MRD:T01574856
Molecular Reaction Dynamics Lab
Exercise 1: H + H2 System
Question 1
On a potential energy surface diagram, how is the transition state mathematically defined? How can the transition state be identified, and how can it be distinguished from a local minimum of the potential energy surface?
The transition state is mathematically defined as the maximum on the minimum energy path which links the reactants and products together. The transition state can be identified on a potential energy surface diagram by looking at the gradient of the potential, at the point of the transition state, the gradient would be zero (dV(ri)/dri=0). This point is distinguished from a local minimum of the potential energy surface by starting trajectories near the transition state and observing the atoms rolling towards the reactants or the products.
What does the second derivative tell us with respect to minima or maxima? The partial derivative in each direction of the surface is what is important here. Rs6817 (talk) 15:26, 28 May 2020 (BST)
Question 2
Report your best estimate of the transition state position (rts) and explain your reasoning illustrating it with a “Internuclear Distances vs Time” plot for a relevant trajectory.
The best estimate for the transition state position is at rts=0 and p=0. This is shown below in the contour diagram as this is in the saddle point; the maxima in one direction and the minima in another. This estimate is also supported by the internuclear distances vs time graph below as it shows the distances of the B-C bond and between the atoms A and C moving symmetrically at the same time. No product is formed at this point.
Question 3
Comment on how the mep and the trajectory you just calculated differ.
Whilst these graphs show an MEP and a dynamics trajectory - there is no comment supplied here so I am unsure if you undertand the differences between these calculation tpyes. Rs6817 (talk) 15:30, 28 May 2020 (BST)
Question 4
Complete the table above by adding the total energy, whether the trajectory is reactive or unreactive, and provide a plot of the trajectory and a small description for what happens along the trajectory. What can you conclude from the table?
| p1/ g.mol-1.pm.fs-1 | p2/ g.mol-1.pm.fs-1 | Etot/ kJ.mol-1 | Reactive? | Description of the dynamics | Illustration of the trajectory |
|---|---|---|---|---|---|
| -2.56 | -5.1 | -414.280 | Reactive | Reactants collide with the required energy to form the products. |  |
| -3.1 | -4.1 | -420.007 | Unreactive | Reactants have momentum but do not collide so no reaction takes place and products are not formed. |  |
| -3.1 | -5.1 | -413.977 | Reactive | Reactants collide with the required energy to form the products. |  |
| -5.1 | -10.1 | -357.277 | Unreactive | Reactants collide but product is not formed since there is not enough energy for the reaction to take place. |  |
| -5.1 | -10.6 | -349.477 | Reactive | Reactants collide and products form. |  |
This table tells us that every reaction here had the activation energy required for the reaction to take place but 2/5 times the reaction did not occur.
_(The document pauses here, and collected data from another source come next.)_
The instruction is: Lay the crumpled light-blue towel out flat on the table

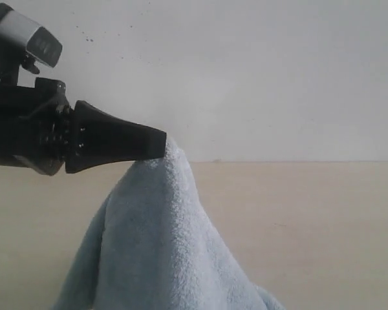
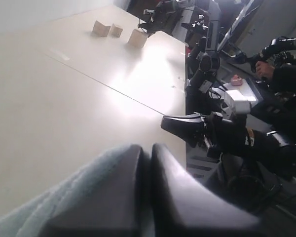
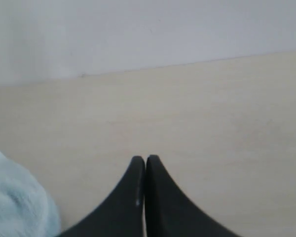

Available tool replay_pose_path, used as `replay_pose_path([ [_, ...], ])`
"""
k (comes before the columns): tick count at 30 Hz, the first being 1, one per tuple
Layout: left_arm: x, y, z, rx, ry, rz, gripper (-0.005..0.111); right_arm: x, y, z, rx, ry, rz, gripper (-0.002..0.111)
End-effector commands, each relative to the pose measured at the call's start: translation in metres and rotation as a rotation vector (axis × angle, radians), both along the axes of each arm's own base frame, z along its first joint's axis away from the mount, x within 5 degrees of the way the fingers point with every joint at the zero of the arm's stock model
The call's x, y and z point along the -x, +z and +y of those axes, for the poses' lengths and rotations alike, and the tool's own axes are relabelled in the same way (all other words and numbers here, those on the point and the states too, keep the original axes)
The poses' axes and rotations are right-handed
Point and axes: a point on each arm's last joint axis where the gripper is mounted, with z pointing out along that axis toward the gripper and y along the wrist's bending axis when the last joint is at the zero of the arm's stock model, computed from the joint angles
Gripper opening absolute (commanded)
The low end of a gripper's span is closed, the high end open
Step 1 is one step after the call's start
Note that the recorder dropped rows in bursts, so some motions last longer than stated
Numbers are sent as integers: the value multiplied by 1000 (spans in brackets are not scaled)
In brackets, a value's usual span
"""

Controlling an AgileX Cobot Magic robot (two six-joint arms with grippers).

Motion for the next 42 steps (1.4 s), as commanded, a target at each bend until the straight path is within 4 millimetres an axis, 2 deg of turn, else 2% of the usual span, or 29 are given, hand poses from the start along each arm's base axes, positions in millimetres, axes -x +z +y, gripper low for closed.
replay_pose_path([
  [1, 7, 9, 1, 4, -26, -106, 4, -1, 17, 1, -658, -49, -101, 0],
  [2, 9, 9, 1, -8, -33, -118, 4, -1, 20, 1, -888, -63, -101, 0],
  [3, 9, 9, 1, -13, -35, -120, 4, -1, 20, 1, -952, -66, -97, 0],
  [7, 16, 16, 3, -21, -40, -154, 4, -1, 20, 1, -1017, -66, -81, 0],
  [8, 16, 17, 3, -20, -40, -158, 4, -1, 20, 3, -1334, -76, -19, 0],
  [9, 17, 17, 3, -20, -40, -160, 4, -1, 21, 4, -1521, -83, 16, 0],
  [10, 17, 18, 3, -15, -39, -168, 4, 3, 40, 4, -1585, -36, -13, 0],
  [11, 16, 18, 3, -7, -38, -184, 4, 10, 70, 4, -1486, 39, -100, 0],
  [12, 16, 20, 3, 11, -31, -185, 4, 24, 109, 3, -1268, 117, -259, 0],
  [13, 16, 20, 3, 15, -30, -183, 4, 38, 137, 1, -1044, 142, -411, 0],
  [14, 16, 20, 3, 15, -30, -183, 4, 49, 169, -2, -637, 107, -579, 0],
  [15, 16, 20, 3, 15, -30, -183, 4, 47, 184, -2, -279, 54, -646, 0],
  [16, 16, 20, 3, 12, -31, -184, 4, 32, 194, 0, 44, 8, -639, 0],
  [17, 16, 20, 3, 8, -33, -185, 4, 9, 193, 0, 190, -14, -573, 0],
  [18, 16, 18, 3, -7, -39, -189, 4, -23, 184, 1, 284, -17, -458, 0],
  [19, 17, 17, 3, -24, -46, -193, 4, -48, 173, 1, 279, -19, -357, 0],
  [21, 18, 14, 4, -59, -61, -202, 4, -85, 152, 4, 149, 1, -177, 0],
  [23, 20, 7, 5, -98, -77, -198, 4, -112, 129, 13, -4, 58, 4, 0],
  [25, 22, 0, 5, -107, -80, -174, 4, -133, 98, 30, -79, 213, 238, 0],
  [27, 20, -5, 6, -120, -45, -163, 4, -144, 66, 52, -130, 457, 523, 0],
  [30, 16, -8, 7, -130, 0, -158, 4, -154, 27, 68, -156, 747, 901, 0],
  [33, 16, -8, 7, -130, 7, -159, 4, -160, -10, 68, -140, 887, 1189, 0],
  [35, 16, -8, 7, -130, 7, -159, 4, -160, -33, 65, -171, 865, 1370, 0],
  [38, 16, -8, 7, -130, 7, -159, 4, -163, -52, 66, -226, 840, 1454, 0],
  [42, 18, -8, 6, -122, -15, -155, 4, -169, -57, 66, -222, 839, 1439, 1],
])
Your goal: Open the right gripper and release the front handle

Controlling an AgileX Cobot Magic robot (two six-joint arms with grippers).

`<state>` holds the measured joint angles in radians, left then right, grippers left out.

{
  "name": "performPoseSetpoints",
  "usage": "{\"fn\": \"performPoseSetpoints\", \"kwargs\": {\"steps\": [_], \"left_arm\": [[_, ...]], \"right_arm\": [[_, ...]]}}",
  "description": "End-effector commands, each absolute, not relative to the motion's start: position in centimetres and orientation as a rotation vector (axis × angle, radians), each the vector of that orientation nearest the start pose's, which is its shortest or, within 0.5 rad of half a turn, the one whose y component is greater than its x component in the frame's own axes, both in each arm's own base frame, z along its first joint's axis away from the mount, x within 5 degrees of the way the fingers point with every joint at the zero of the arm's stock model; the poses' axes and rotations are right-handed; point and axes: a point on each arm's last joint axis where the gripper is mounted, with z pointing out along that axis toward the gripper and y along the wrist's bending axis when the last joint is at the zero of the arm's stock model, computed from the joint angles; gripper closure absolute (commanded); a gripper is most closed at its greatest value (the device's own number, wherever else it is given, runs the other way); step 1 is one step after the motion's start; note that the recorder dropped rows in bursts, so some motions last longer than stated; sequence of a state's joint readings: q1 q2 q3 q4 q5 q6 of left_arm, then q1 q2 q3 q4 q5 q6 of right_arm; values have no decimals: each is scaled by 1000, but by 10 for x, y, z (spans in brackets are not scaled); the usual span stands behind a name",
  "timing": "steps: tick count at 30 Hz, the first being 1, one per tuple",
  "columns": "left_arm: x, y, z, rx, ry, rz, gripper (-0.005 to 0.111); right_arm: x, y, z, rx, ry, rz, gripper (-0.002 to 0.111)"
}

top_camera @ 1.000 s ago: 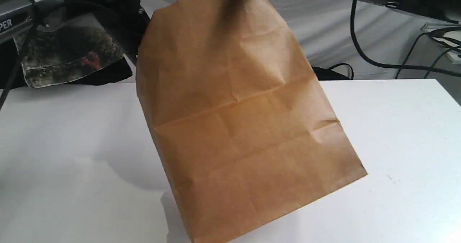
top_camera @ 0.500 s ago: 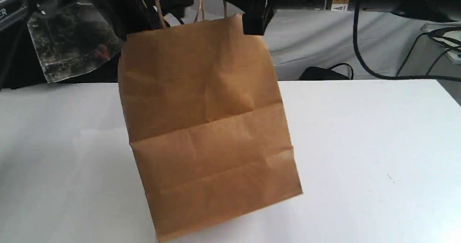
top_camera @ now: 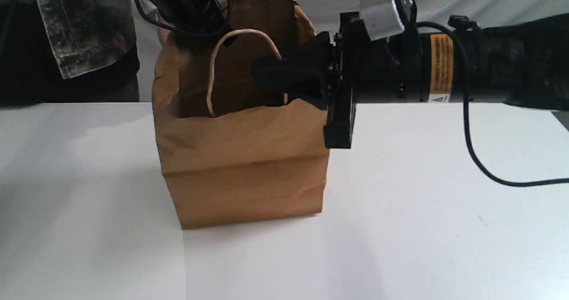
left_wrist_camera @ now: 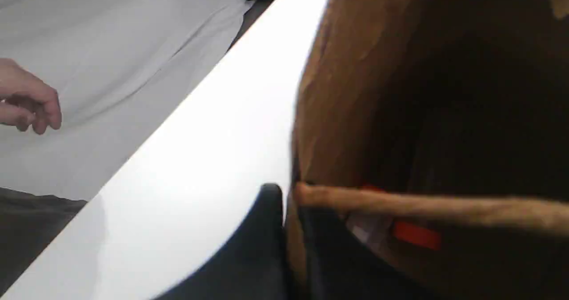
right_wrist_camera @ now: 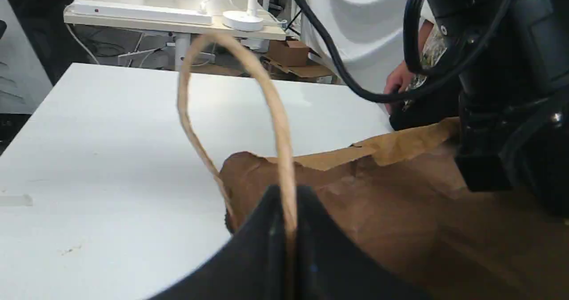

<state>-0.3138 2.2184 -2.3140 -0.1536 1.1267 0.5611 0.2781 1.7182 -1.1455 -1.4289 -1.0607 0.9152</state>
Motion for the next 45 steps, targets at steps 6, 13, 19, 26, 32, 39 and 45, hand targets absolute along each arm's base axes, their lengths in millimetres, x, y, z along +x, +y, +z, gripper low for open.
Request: {"fn": "performPoseSetpoints", "kwargs": {"steps": [6, 13, 19, 26, 32, 39, 45], "left_arm": [[467, -168, 325, 1032, 2257, -112, 107], [467, -168, 325, 1069, 2232, -96, 89], [471, -168, 328, 1076, 2178, -63, 40], [476, -162, 331, 1047, 2142, 54, 39], [473, -152, 339, 1041, 2165, 178, 39], [464, -139, 365, 919, 2171, 281, 39], [444, -142, 397, 887, 2114, 145, 39]], "right_arm": [[324, 172, 302, -1075, 1230, 843, 108], [323, 172, 300, -1127, 1208, 801, 97], [325, 172, 301, -1095, 1210, 799, 35], [328, 171, 306, -1067, 1151, 742, 21], [328, 170, 306, -1074, 1139, 727, 22], [326, 170, 308, -1102, 1075, 697, 24], [322, 169, 316, -1105, 1043, 690, 25]]}}
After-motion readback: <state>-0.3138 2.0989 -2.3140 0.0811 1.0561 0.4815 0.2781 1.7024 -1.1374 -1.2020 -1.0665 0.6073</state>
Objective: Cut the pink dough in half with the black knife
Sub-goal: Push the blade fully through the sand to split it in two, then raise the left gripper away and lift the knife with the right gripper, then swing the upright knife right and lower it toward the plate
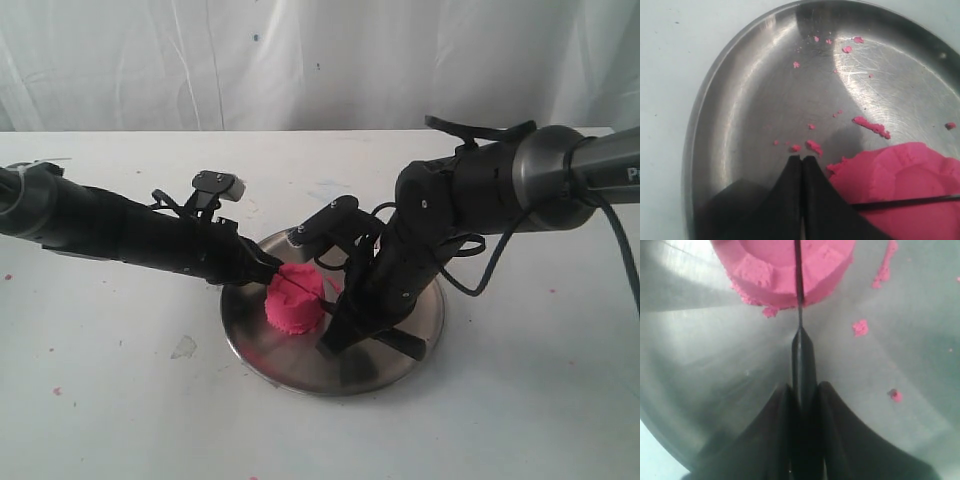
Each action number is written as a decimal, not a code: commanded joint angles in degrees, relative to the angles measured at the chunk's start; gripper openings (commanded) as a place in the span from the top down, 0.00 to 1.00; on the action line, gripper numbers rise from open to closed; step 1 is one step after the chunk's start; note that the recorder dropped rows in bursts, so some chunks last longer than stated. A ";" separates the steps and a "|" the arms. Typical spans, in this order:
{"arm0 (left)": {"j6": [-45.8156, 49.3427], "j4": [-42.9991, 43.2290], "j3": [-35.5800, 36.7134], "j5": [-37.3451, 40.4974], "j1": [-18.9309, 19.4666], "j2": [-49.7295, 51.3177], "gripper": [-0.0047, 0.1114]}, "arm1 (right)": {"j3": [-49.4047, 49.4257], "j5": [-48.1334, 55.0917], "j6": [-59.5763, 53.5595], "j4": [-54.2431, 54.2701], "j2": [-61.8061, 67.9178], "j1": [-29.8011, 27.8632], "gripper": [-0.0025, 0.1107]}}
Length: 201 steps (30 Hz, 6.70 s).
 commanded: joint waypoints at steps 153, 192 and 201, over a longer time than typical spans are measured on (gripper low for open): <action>-36.95 34.75 11.57 -0.25 -0.30 -29.24 0.96 | 1.28 3.41 26.90 -26.66 0.37 4.47 0.98; -48.93 41.87 11.57 5.49 -0.30 -54.48 0.96 | 22.03 -31.87 34.56 20.36 -25.45 4.55 0.98; -48.09 41.76 11.57 6.85 -0.30 -54.48 0.96 | 23.41 -34.49 38.90 21.30 -25.54 4.55 0.98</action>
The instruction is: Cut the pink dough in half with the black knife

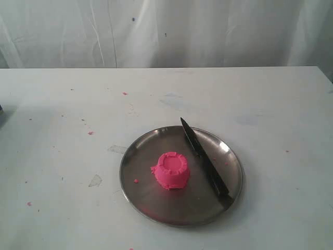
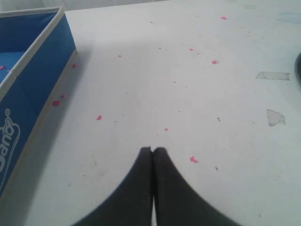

There are other factors such as momenta involved which can effect the outcome.
What do these trajectories tell us about the transition states? What occurs in parts 4 and 5 of this table? The conclusion requires a little more detail. Rs6817 (talk) 15:31, 28 May 2020 (BST)
Question 5
Given the results you have obtained, how will Transition State Theory predictions for reaction rate values compare with experimental values?
Transition state theory uses the properties of the reactants and the transition state to rationalise and calculate the rate of chemical reactions. There are a few assumptions made in transition state theory; one is that all collisions with the required kinetic energy (activation energy) will result in a reaction. Another is that, once the collision occurs and the trajectory passes the barrier, it cannot turn back into the reactants. This does not always occur experimentally as seen in the table above as there are reactants which have the required activation energy which do not react and also there is an example of a collision occuring which resulted in the reactants reforming instead of products forming. In conclusion, this leads to transition theory over-estimating the reaction rates.
Ok good answer however a reference may have helped explore TST a bit more. What does TST say about quantum tunnelling? How does this affect the rate? Rs6817 (talk) 15:33, 28 May 2020 (BST)
Exercise 2: F-H-H System
Question 1
By inspecting the potential energy surfaces, classify the F + H2 and H + HF reactions according to their energetics (endothermic or exothermic). How does this relate to the bond strength of the chemical species involved?
To find out if these reactions are exothermic or endothermic a combination of Polanyi's rules and the Hammond's postulate was used. Polanyi's rules look at the early and late barriers of a reaction, this is where the transition state lies on the potential energy surface. An early barrier lies with the transition state closer to the reactants while in a late barrier the transition state lies closer to the products. Translational energy is more efficient to complete the reaction where there is an early barrier but vibrational energy is more efficient in a late barrier reaction. Alongside Polanyi's rules, the Hammond's postulate shows that an exothermic reaction has a transition state resembles the reactants (early barrier) and an endothermic reaction has a transition state resembling the products (a late barrier).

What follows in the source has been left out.